BEGIN STORED DATA
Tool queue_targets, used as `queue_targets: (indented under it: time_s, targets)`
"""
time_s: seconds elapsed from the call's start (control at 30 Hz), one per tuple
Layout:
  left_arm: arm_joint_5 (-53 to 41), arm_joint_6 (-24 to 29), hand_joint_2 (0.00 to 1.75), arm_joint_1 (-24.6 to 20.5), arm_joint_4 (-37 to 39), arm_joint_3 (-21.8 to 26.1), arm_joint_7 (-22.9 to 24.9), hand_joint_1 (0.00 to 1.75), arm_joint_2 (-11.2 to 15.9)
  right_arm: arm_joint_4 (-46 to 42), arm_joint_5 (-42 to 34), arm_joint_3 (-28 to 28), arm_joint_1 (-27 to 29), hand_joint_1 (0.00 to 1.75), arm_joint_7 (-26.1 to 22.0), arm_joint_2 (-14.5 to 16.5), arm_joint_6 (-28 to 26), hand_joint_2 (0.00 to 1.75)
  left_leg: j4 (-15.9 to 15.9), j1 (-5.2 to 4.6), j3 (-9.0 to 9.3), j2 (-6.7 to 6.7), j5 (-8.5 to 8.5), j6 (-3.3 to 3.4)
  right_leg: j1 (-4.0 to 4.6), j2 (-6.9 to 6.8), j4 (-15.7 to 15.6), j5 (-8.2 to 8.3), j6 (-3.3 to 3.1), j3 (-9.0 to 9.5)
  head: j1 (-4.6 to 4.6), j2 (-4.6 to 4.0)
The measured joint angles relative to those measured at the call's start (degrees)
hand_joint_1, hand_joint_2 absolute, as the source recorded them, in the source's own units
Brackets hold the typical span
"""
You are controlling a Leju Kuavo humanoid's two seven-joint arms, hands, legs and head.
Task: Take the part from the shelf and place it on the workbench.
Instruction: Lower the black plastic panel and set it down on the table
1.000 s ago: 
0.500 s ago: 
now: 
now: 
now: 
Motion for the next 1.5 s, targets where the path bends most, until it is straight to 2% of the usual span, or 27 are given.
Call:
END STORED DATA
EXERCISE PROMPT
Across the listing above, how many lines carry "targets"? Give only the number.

EXERCISE ANSWER
2